Green Lizard. Any Green Lizards at your house? Shut up.

The cowboy boot realm is where this normally fuzzy-diced redneck guy practices restraint. Why? Because if you push this envelope too far a real cowboy is gonna beat your ass or you are going to end up a member of the People of Wal-Mart website-if you go to Wal-Mart in an envelope pushing cowboy rig.

Toe variations-they're all good.
These are my general guidelines for the ever so shallow dip that I take into the cowboy pool. This should be considered a compass-not a detailed road map. If you are in need of more detail-call Roy Damn Rogers.

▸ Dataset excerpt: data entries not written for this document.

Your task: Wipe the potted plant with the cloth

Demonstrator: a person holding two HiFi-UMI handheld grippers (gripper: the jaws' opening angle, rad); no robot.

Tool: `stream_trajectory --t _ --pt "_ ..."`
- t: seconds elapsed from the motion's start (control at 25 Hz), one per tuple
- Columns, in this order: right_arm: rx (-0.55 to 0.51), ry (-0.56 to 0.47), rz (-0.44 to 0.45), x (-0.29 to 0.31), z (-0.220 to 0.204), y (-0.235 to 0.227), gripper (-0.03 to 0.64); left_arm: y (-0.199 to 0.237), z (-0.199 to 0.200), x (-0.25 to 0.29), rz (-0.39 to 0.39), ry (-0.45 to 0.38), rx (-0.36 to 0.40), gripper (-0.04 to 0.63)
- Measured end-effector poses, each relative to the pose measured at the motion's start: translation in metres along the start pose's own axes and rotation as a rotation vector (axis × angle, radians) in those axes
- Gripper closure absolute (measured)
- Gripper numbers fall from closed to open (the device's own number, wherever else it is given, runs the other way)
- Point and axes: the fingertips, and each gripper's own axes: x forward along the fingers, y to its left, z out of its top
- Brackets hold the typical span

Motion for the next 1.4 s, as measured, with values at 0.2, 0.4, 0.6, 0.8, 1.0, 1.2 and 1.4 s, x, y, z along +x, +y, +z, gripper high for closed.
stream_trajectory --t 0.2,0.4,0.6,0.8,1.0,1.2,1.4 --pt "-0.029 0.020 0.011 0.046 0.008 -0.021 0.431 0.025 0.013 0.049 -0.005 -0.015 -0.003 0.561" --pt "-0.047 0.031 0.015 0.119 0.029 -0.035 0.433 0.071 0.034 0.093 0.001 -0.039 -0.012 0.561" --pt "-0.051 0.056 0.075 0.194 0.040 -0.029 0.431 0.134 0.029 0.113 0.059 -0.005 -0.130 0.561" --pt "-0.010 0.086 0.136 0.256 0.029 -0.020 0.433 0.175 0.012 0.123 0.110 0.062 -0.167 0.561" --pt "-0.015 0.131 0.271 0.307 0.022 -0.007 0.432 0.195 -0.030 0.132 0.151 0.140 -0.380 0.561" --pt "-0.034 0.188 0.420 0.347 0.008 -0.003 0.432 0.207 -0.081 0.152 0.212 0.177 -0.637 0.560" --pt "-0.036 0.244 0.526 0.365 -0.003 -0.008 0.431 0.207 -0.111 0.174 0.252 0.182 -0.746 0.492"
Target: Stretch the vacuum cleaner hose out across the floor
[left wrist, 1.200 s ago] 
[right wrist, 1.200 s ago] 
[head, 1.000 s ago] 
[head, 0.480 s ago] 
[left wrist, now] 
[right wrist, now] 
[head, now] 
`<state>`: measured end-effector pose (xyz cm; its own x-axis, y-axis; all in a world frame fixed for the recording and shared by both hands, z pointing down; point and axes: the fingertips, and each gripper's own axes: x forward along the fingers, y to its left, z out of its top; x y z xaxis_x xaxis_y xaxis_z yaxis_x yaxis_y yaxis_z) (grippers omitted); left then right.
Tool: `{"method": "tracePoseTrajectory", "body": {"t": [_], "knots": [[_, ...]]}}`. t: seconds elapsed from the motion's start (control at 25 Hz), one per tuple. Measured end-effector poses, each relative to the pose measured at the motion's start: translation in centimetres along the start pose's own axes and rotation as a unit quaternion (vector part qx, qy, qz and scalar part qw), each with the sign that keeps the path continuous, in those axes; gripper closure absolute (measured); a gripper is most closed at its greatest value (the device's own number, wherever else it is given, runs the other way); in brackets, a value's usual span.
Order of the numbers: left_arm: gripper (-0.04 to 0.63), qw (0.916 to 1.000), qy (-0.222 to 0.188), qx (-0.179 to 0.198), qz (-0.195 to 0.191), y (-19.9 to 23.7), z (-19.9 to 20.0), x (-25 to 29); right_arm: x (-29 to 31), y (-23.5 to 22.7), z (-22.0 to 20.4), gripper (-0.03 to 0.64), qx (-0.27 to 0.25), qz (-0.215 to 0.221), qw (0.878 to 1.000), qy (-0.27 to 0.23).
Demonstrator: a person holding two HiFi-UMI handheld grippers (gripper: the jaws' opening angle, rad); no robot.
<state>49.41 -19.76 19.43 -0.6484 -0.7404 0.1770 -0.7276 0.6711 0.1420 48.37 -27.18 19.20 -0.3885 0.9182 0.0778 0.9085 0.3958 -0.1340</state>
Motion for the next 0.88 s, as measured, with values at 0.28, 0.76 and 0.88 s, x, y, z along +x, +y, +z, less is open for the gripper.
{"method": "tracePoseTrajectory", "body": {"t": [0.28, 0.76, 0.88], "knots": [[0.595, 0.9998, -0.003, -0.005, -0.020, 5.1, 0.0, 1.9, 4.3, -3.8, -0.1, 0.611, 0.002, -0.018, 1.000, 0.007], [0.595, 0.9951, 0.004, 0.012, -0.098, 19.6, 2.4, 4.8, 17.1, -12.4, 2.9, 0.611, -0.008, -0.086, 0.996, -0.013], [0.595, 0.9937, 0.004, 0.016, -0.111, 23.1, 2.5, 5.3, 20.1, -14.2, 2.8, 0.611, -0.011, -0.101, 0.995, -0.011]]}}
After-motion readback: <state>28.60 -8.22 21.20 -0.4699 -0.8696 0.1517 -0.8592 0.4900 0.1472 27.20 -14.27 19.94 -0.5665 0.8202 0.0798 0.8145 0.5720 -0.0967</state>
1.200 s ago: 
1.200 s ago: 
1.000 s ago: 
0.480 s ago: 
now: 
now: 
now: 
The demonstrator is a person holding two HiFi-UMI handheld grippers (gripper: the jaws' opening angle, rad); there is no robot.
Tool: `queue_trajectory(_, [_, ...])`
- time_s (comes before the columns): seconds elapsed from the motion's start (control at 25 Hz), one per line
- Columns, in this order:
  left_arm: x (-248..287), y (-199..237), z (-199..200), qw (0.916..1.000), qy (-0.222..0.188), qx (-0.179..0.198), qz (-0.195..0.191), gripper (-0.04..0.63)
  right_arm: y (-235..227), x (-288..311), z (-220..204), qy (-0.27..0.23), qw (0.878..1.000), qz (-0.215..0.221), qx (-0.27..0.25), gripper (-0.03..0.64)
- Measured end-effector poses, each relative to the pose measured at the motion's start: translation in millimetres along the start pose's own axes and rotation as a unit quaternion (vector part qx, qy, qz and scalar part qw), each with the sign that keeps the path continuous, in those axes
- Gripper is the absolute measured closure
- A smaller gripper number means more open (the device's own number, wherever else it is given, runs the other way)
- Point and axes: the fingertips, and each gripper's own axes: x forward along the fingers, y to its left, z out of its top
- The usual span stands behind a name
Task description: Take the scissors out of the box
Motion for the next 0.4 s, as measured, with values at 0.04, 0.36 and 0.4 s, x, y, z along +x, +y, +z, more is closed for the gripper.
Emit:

I wear boots ONLY with jeans-blue denim year around-corduroy five pocket jeans ten months a year and white jeans in the summer. NO boots and suits-dress trousers or formal wear.

I make certain that my jeans are long enough. I tend to wear flat front casual trousers a bit on the short side. That’s fine with loafers-it’s not fine to have jeans coming to a halt before the correct exit point on the bootie trail.

I wear a Polo-Ralph Western belt with a fairly modest silver buckle. 

Leave the Turkey Platter Rodeo buckle to the folks who’ve earned the right to wear them. Ass beatin’s may once again ensue over such issues.


And finally, I wouldn’t wear a cowboy hat on a bet. I defer this to those who are authentic in their western swathings. I’m an unabashed giddy up poseur but even I have limits. And my limit is met-long before I top it off with a ten gallon boater.